Perdão


Ana Helena Reis

O bar estava cheio. Ela olhou ao redor à procura de uma mesa vazia onde pudesse se sentar. Precisava de um tempo sozinha para poder colocar as ideias em ordem, antes de enfrentar aquele encontro.
Tirou da bolsa uma fotografia, procurando identificar, nos traços angulosos, no olhar acovardado e no contorno frio dos lábios, algum sinal de doçura que pudesse amenizar a sensação de abandono que consumia suas entranhas e lhe envenenava os pensamentos. Tinha recebido a foto junto com o convite para uma reconciliação.
Pediu uma bebida. Um pouco de álcool talvez aliviasse sua angústia e ela conseguisse modular a voz para dar a impressão de que estava controlada, calma e preparada para o inevitável – ter uma conversa sobre o passado.
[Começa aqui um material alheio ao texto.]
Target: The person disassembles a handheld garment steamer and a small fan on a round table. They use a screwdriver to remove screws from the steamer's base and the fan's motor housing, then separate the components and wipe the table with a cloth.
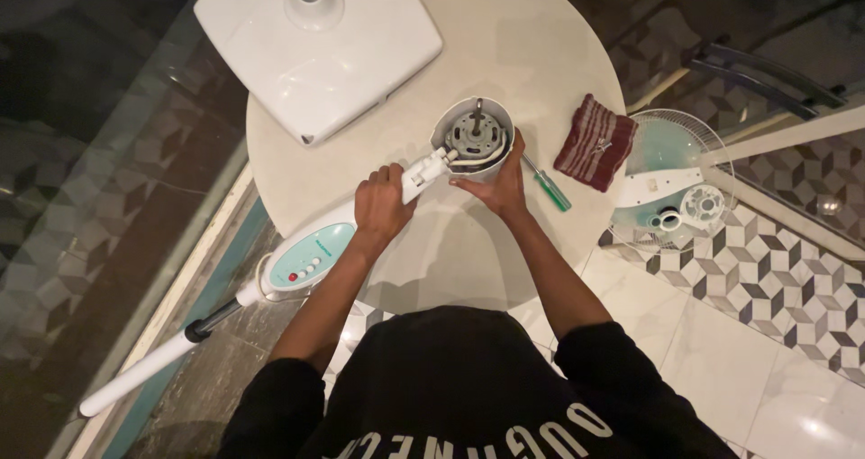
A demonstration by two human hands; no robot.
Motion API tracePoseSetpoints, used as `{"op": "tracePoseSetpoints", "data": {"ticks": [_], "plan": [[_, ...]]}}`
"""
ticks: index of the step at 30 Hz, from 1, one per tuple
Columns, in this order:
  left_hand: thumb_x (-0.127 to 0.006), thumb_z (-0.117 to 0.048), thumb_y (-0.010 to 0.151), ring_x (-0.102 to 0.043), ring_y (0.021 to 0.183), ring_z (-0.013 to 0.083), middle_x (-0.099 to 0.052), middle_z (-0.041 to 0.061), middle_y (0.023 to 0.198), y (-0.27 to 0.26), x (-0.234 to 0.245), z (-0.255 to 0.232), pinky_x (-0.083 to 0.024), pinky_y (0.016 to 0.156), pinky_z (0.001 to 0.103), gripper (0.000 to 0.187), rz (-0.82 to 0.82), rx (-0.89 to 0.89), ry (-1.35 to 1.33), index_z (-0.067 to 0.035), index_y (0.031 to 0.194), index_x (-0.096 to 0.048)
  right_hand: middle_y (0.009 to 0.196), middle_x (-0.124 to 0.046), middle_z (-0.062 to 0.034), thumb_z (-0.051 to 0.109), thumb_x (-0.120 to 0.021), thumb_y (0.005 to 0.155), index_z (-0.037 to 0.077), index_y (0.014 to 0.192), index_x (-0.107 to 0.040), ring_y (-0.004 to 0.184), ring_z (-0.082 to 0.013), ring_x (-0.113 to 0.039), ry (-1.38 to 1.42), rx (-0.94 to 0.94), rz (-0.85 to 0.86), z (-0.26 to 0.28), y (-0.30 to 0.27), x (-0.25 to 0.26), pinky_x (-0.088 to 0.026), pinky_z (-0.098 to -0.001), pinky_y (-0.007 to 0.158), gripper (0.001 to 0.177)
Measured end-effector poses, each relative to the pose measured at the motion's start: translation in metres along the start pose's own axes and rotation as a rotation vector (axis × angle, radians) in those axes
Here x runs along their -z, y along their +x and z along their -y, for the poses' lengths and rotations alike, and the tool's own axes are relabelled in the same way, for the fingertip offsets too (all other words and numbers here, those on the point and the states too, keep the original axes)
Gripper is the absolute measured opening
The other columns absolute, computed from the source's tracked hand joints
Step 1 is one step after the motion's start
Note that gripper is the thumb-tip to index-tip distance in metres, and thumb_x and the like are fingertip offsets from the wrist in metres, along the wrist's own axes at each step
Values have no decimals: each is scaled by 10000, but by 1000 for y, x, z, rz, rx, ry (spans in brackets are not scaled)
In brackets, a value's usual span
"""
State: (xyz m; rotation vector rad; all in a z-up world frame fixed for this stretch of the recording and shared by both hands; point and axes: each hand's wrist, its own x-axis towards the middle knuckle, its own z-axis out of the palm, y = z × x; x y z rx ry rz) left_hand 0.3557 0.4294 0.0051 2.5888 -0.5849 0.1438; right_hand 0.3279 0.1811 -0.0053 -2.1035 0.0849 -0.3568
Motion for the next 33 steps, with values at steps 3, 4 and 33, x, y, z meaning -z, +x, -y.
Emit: {"op": "tracePoseSetpoints", "data": {"ticks": [3,4,33], "plan": [[-906,-278,686,-668,781,331,-648,138,905,-2,0,-6,-530,638,455,504,37,29,19,-43,1000,-590,1515,-431,-234,339,-1043,635,5,1557,-73,1413,-350,-507,-11,14,13,-4,-7,6,-455,-445,1163,1379],[-906,-282,689,-671,773,328,-647,141,909,-3,1,-7,-535,632,450,510,36,28,10,-40,1005,-587,1513,-435,-231,343,-1039,648,7,1557,-74,1413,-346,-512,-3,36,15,-6,-9,7,-461,-439,1161,1367],[-877,-354,702,-718,915,356,-716,161,1046,24,3,-38,-576,763,478,631,378,125,-82,-48,1171,-587,1581,-437,-187,247,-1013,683,58,1619,-166,1487,-319,-484,153,197,149,20,-14,58,-433,-456,1240,1276]]}}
Tinha evitado esse momento, com medo de fraquejar e se jogar em seus braços, sentir seu calor e buscar, nesse refúgio, o aconchego com que sonhava em seus momentos de inquietude. “Calma, calma. Não! Isso não pode acontecer.” murmurou para si mesma. Aceitar esse convite agora, depois de tanta insistência, não significava deixar de lado o rancor e a mágoa que a acompanhava desde que se deu conta de que tinha sido abandonada.
De súbito, colocou-se de pé, disposta a desistir, fugir dali o mais rápido possível e colocar uma pedra definitiva no passado. Enquanto procurava o garçom para pedir a conta, se questionava: “Para que revolver essa ferida e provocar um novo sangramento, quando não há possibilidade de cura, de reconstrução do que foi dilacerado?”
Para essa mulher, o tempo de vida que perdeu com a separação não havia como recuperar, era tarde demais. Muito menos refazer laços que foram rompidos de forma tão cruel e a privaram do afeto de que tanto precisava. A vida seguiu, e ela aprendeu a viver sem esse calor. Mas sabia que, sem um acerto de contas, não haveria como superar as sequelas que essa falta provocou.
Achou melhor sentar-se novamente e enfrentar. Olhou para o relógio – era chegada a hora. Um taxi parou em frente ao bar; a porta se abriu e uma pessoa fez menção de sair, mas voltou, dirigindo-se ao motorista:
— O senhor me desculpe, mas poderia dar somente mais uma volta no quarteirão e conversar comigo um pouquinho?
O motorista, sentindo sua aflição, logo aquiesceu.
— Me diga uma coisa, meu rapaz, o que você nunca perdoaria sua mãe?
— Dona, pra falar a verdade, nunca pensei nisso. Mas acho que a única coisa que eu não perdoaria minha mãe é se ela tivesse me abandonado.